Chyba po mistrzowsku ukrył Pan ironię w tej notatce. Nie wierzę bowiem, by ktoś mógł na serio zachwycać się nad księdzem nominalnie tradycjonalistycznym zachwycającym się nad poheglistowskim bełkotem.
Zaś co do argumentu z genów, owej mitycznej substancji dziedziczenia – zupełnie go nie rozumiem. Jak według Pana ten fakt rzutuje na postrzeganie człowieka ? Czy jakkolwiek na postrzeganie węgla przez Pana rzutuje fakt, że jego alotropiczną (?) odmianą jest diament i z punktu widzenia chemji i diament i grafit to czysty węgiel ?
ściskam prawicę
Postanowiłem być staromodny i walczyć z anonimowością. Zasłaniając się anonimowością zbyt łatwo obraża się innych.
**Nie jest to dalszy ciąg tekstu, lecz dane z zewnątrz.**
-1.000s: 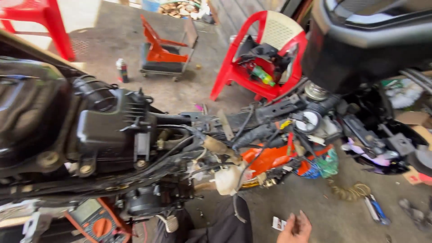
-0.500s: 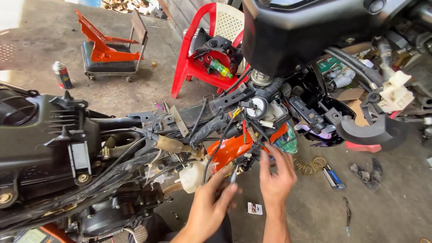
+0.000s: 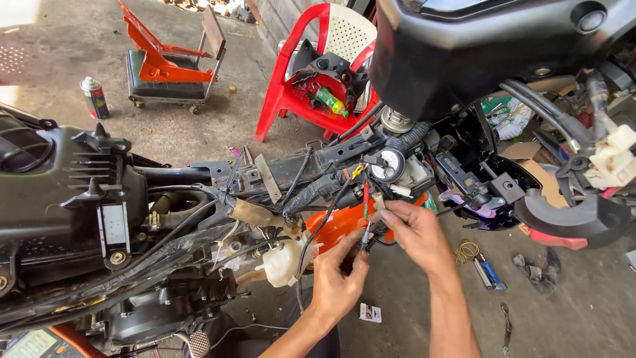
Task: Inspecting and testing the electrical wiring harness of a motorcycle using a multimeter and manual manipulation of connectors.
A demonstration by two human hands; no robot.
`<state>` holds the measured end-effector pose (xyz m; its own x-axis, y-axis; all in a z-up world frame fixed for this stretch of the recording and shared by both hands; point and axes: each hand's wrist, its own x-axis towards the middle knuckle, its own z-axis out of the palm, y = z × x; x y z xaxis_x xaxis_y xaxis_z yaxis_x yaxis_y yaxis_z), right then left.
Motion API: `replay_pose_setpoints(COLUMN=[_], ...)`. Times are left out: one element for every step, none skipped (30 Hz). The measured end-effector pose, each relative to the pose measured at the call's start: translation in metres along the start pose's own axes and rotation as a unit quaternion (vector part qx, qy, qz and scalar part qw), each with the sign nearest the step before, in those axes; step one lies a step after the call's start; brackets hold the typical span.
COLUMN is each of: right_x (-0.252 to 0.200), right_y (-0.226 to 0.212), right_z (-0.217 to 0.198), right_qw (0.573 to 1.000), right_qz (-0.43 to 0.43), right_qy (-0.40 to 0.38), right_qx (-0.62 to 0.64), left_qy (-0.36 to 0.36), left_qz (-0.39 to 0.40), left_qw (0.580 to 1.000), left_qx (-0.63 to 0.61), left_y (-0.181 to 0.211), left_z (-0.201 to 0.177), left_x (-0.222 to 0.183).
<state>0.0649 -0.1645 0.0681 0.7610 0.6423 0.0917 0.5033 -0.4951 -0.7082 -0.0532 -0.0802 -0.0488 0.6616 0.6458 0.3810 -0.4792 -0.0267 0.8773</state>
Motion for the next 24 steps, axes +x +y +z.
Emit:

Będę puszczał tylko komentarze podpisane imieniem i nazwiskiem. Ten puszczam bo prawo nie może działać wstecz.
Będę wdzięczny za merytoryczną odpowiedź na mą wątpliwość. A pod nazwiskami podyskutować sobie możemy na facebooku, gdzie każdy dysponuje narzędziami ochrony własnej prywatności. Oczywiście o ile WPan zechce przyjąć wysłane przeze mnie zaproszenie, parę tygodni temu.
OK – z tą anonimowością to rzeczywiście chyba tak jest jak Pan pisze o prywatności. Merytorycznie zaś odniosę się w osobnym tekście.